Dice La Vanguardia que, dentro del PP, hay descontento porque el discurso de Pablo Casado suena demasiado parecido al tambor de Vox. Se ve que incluso hay dirigentes de Societat Civil Catalana que están escandalizados con las últimas actuaciones del líder popular. El PP, que hasta hace poco miraba de reojo el crecimiento de Ciudadanos, ahora se siente amenazado por un nuevo competidor. 

A diferencia de Albert Rivera, que es un conjunto vacío y que, además, ha nacido en Catalunya, Santiago Abascal tiene convicciones irreductibles y es de origen castellano ―o quizás árabe, si nos remontamos a la Reconquista―. Es fácil prever que Vox tendrá más la capacidad de influir en la derecha española que el partido de Rivera. Abascal sintoniza mejor con las profundidades del sentimiento nacionalista que llevó Aznar a la Moncloa.

Cuando el expresidente plantó la inmensa bandera española que ondea en la plaza Colón de Madrid, el nacionalismo estaba limitado por el terrorismo y por la fuerza de las izquierdas. Ciudadanos surgió de un caldo de cultivo que disfrazaba los impulsos patrióticos de neutralidad y gestoría. Sin la confusión que las izquierdas esparcieron a base de estigmatizar el nacionalismo, el partido de Albert Rivera no habría encontrado espacio para crecer. 

Si Ciudadanos es el hijo tonto del PSC y del sector negocios del PP, Vox es una reacción airada de la derecha que quiere ver cumplido el programa aznarista. El partido de Abascal se alimenta de las manifestaciones que el PP encabezó cuando perdió el poder después del 11-M. Comentando aquellos curiosos aquelarres populares, recuerdo que un abuelo me contó que, en una manifestación de 1947, había visto un cartel que decía: “Si ellos ONU, nosotros Dos”.

Más allá de la caricatura, Vox es la respuesta de una derecha que esperaba asimilar Catalunya a través de la economía y se ha encontrado que la crisis y la globalización iban dando aire al independentismo. El PP de Aznar confundió Catalunya con la imagen que las élites de Madrid se habían hecho para poder dormir tranquilas y sentirse modernas. En parte gracias a los partidos catalanes, la derecha española dio por hecho que la unidad del Estado se podría blindar repartiendo cuatro canonjías.

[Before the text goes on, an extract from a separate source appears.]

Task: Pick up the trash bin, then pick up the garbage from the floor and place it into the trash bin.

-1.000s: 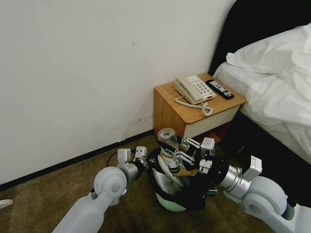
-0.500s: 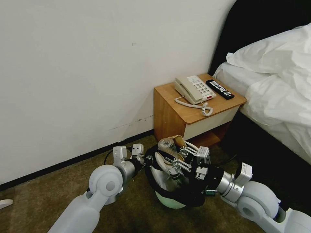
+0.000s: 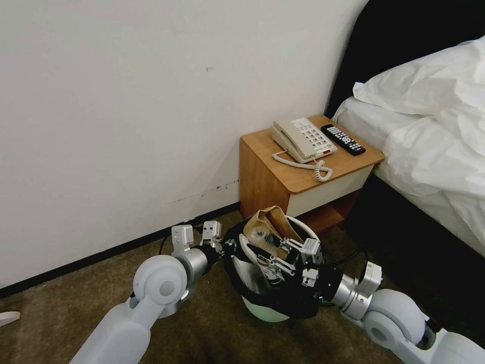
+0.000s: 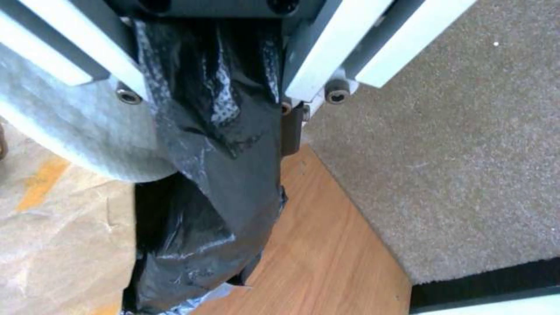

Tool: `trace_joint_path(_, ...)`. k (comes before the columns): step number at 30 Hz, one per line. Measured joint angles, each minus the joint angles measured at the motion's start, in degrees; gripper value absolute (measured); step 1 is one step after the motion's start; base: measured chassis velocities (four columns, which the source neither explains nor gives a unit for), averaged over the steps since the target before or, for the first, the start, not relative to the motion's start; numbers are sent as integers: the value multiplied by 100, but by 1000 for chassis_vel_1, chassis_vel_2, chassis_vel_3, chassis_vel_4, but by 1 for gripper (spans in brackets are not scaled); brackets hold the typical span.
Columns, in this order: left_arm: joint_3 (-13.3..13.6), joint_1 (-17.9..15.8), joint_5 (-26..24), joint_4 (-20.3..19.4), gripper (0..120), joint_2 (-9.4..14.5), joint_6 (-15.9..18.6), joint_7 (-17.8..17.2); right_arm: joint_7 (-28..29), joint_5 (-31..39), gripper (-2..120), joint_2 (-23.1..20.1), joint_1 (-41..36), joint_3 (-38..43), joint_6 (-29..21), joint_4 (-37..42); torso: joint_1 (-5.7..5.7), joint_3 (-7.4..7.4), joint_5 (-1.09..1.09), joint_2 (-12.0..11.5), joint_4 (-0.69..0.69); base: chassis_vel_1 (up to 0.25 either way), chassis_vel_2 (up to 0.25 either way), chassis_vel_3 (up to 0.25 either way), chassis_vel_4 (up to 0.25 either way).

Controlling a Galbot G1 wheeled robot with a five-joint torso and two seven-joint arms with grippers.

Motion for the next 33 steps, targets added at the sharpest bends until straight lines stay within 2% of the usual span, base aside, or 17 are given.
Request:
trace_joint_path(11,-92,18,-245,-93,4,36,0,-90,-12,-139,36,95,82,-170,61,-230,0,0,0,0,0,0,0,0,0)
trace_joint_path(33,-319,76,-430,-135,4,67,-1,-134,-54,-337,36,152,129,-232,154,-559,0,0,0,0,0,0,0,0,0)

El colapso de la economía no solo dejó Madrid sin los recursos que necesitaba para intentar blanquear de liberalismo la política de asimilación de Catalunya. En toda Europa la crisis ha llevado el narcisismo resentido típico de la izquierda hacia el centro y hacia la derecha. En tiempos de vacas gordas, bastaba que las democracias apelaran a los valores políticamente correctos para contener la ira de los pobres. Ahora el lenguaje del poder necesita transformarse.

El pasado vuelve, y España empieza a descubrir que no es tan guay como se pensaba. Antoni Puigverd, en un artículo sobre Isaiah Berlin, preguntaba ayer a los intelectuales castellanos cómo pueden estar “tan seguros” de que no son nacionalistas. El problema, como siempre, no es el nacionalismo, es la inteligencia. Si en vez de demonizar el patriotismo y las banderas, se respetara la democracia el conflicto nacional sería fácil de resolver.

Vox y el procesismo cada vez se asemejarán más porque los dos son una reacción a las mentiras que han contado los políticos de Madrid y Barcelona sobre Catalunya y España. En una democracia, las pulsiones autoritarias no las genera el nacionalismo, sino el exceso de propaganda. Las mentiras de los políticos catalanes, que ahora intentan vender el 1 de octubre como si hubiera sido otro 9-N, también contribuirán a engordar la cultura autoritaria.

Cuando la gente se siente estafada acaba buscando la verdad ni que sea en el infierno. Igual que CiU no pudo aguantar su propia demagogia, es probable que el PP también acabe devorado por sus fantasmas. Los monstruos que están naciendo en España son hijos de las mentiras que se dijeron, desde la transición, para evitar que la democracia facilitara un referéndum de autodeterminación en Catalunya. Ya se sabe que las mentiras se tienen que tapar con mentiras cada vez más gordas.

El pasado vuelve, y lo hace en forma de Manolo del Bombo. No podía ser de otro modo porque la lectura del pasado que hasta ahora han hecho los políticos ha sido mucho más corrupta que no creativa. La idea de España que tienen en Madrid es tan folclórica y tan pequeña como la que tienen de Catalunya los partidos procesistas. Yo conocí líderes unionistas de primera linea que confundían los Habsburgo con la ciudad de Hamburgo y todavía se pensaban que podían dar lecciones de no nacionalismo.